Structural Differences Between Japan and Korea
- Domestic Market vs. Export Base
Japan has a domestic consumption-centered economic structure. Based on a population of 120 million, it has formed an extremely large domestic market, and regional economic zones have developed, making economic activities vibrant even in small and medium-sized cities. In contrast, Korea is centered on the metropolitan area with high dependence on export industries, making it sensitive to external shocks. - Small and Medium Enterprise Ecosystem
Japan has about 30,000 centenarian companies that have existed for over 100 years. They are connected to regional traditional industries and receive substantial government support such as low-interest loans and technology transfers. Korea’s vertical integration centered on large corporations makes it difficult for SMEs to be self-reliant. For example, Korean small parts manufacturers depend solely on orders from large corporations, making independent technology development or management difficult. In contrast, traditional manufacturers in Kyoto and ceramic companies in Kanazawa are growing with regional economies through their own brands and technologies. - Fiscal Capacity and Stability
While Japan has substantial debt, most of it is held by domestic residents, making it resilient to external shocks. Flexible responses such as central bank purchases of government bonds are also possible. Korea currently has a low debt level, but its capacity could decrease due to aging and increasing welfare demands.

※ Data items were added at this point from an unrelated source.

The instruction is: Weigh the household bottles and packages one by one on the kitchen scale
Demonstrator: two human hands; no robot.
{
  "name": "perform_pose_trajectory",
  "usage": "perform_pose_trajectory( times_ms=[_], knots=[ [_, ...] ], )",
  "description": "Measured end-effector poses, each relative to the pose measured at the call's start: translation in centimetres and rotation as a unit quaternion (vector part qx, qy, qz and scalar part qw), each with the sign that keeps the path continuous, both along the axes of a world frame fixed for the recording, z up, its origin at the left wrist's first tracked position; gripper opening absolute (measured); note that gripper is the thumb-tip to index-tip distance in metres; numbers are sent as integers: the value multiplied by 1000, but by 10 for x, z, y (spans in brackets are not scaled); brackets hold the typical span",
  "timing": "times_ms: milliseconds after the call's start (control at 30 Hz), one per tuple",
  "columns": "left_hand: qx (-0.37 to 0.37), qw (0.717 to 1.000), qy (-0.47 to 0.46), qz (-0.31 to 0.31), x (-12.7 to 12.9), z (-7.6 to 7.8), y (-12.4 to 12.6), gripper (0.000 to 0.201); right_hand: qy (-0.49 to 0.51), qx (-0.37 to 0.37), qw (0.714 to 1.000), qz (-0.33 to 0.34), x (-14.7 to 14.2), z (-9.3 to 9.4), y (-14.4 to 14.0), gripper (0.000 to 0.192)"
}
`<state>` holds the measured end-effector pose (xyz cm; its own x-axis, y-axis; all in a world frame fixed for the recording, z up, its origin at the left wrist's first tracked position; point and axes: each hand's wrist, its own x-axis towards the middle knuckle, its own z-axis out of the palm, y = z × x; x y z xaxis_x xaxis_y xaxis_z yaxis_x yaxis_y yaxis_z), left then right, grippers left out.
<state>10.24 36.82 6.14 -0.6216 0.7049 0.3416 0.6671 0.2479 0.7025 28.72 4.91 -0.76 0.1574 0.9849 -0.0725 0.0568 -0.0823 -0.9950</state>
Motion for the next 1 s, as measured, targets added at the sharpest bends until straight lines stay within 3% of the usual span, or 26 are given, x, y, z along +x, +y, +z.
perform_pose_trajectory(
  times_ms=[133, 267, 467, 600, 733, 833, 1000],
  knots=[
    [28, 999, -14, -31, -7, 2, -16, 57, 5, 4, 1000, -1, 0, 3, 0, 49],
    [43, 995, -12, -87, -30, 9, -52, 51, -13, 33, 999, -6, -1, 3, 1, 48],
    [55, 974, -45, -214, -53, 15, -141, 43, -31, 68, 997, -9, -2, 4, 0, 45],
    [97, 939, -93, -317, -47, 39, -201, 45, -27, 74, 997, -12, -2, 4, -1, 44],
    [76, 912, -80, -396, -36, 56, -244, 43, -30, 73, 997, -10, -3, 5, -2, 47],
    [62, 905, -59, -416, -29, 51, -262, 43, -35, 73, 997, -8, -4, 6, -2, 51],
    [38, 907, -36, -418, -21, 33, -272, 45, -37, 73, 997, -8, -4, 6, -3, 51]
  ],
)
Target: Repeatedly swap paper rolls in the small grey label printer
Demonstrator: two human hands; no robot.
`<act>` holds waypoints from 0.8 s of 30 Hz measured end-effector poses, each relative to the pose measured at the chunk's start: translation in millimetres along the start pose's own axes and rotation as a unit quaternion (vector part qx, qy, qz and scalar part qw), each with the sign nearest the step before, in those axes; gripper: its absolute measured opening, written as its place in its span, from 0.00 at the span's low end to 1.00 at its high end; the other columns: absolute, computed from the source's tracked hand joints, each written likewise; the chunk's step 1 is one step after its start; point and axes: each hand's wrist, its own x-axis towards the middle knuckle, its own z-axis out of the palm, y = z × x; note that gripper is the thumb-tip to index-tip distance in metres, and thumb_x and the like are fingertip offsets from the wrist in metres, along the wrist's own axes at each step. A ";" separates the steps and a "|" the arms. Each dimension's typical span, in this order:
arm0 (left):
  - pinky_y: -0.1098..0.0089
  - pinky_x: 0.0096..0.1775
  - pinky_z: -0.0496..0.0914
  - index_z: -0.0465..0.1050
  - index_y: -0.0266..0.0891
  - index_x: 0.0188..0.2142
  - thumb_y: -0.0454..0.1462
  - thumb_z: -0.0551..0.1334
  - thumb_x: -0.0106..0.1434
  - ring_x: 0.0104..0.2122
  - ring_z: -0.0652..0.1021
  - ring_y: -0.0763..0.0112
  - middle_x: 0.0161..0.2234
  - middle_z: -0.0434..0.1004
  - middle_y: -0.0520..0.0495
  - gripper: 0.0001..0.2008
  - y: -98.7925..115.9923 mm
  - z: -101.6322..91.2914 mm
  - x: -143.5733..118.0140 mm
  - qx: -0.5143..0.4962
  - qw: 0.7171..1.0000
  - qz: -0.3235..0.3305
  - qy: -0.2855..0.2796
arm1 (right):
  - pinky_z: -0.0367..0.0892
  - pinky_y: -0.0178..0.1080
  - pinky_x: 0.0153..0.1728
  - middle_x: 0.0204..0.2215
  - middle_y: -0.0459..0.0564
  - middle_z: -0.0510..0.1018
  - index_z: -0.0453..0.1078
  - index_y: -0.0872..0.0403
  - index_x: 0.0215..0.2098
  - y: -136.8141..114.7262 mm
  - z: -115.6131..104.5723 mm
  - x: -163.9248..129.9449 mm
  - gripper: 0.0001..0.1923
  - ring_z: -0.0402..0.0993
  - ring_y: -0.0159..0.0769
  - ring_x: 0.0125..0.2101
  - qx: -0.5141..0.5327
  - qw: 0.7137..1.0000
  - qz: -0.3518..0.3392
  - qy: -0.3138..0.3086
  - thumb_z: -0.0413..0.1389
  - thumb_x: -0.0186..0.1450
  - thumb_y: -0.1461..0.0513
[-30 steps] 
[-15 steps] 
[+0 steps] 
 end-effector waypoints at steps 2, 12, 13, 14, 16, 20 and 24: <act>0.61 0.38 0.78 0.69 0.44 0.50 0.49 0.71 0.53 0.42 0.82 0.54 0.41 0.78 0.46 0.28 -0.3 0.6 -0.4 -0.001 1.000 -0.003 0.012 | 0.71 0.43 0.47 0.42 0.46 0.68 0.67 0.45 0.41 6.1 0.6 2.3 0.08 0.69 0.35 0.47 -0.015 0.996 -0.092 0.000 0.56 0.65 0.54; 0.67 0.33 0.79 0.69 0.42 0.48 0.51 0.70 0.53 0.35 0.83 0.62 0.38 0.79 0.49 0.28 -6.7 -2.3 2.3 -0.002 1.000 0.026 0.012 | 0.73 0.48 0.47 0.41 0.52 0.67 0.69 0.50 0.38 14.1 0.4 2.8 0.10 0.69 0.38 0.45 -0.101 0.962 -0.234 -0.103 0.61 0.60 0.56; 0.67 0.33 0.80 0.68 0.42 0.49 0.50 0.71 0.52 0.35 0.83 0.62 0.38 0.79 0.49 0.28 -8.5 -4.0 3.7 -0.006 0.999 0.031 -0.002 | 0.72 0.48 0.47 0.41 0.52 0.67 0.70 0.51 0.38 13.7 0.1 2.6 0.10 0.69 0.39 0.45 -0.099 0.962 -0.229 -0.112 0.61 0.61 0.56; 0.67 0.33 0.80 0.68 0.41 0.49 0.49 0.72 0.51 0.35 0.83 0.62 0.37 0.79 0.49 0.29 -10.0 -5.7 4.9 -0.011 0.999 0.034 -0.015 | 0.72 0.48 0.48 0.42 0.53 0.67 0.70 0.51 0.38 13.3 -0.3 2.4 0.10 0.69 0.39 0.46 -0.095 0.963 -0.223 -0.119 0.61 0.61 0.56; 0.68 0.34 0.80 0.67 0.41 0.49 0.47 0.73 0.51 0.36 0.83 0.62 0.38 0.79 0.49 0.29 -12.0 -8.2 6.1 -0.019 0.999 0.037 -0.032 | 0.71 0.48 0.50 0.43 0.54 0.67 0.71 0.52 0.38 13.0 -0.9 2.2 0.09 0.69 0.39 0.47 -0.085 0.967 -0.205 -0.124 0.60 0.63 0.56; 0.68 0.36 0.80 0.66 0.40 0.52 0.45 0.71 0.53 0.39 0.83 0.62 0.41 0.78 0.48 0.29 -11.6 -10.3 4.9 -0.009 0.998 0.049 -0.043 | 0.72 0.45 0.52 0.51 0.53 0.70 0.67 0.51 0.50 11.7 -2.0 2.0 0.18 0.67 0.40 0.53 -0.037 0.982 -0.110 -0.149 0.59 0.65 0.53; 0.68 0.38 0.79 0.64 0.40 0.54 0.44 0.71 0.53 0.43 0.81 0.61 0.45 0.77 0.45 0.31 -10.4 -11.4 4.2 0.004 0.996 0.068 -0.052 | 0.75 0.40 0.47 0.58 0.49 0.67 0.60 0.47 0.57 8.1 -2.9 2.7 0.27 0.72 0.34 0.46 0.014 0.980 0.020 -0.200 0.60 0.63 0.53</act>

Japan’s ‘Lost 30 Years’ cannot simply be viewed as a case of failure. Despite facing a crisis, they have maintained stability and quality of life. Korea now faces multiple crises: debt, demographic changes, real estate issues, labor market instability, and inadequate social safety nets. Considering the differences in economic structure, this could lead to a structural crisis rather than just an economic downturn.
Instead of mistakenly ridiculing Japan as ruined, we need to focus on how Japan managed its long-term recession after the bubble collapse. For Korea to move in a sustainable direction, multifaceted responses are needed, including structural reforms, youth job creation, strengthening social safety nets, and expanding the domestic market base.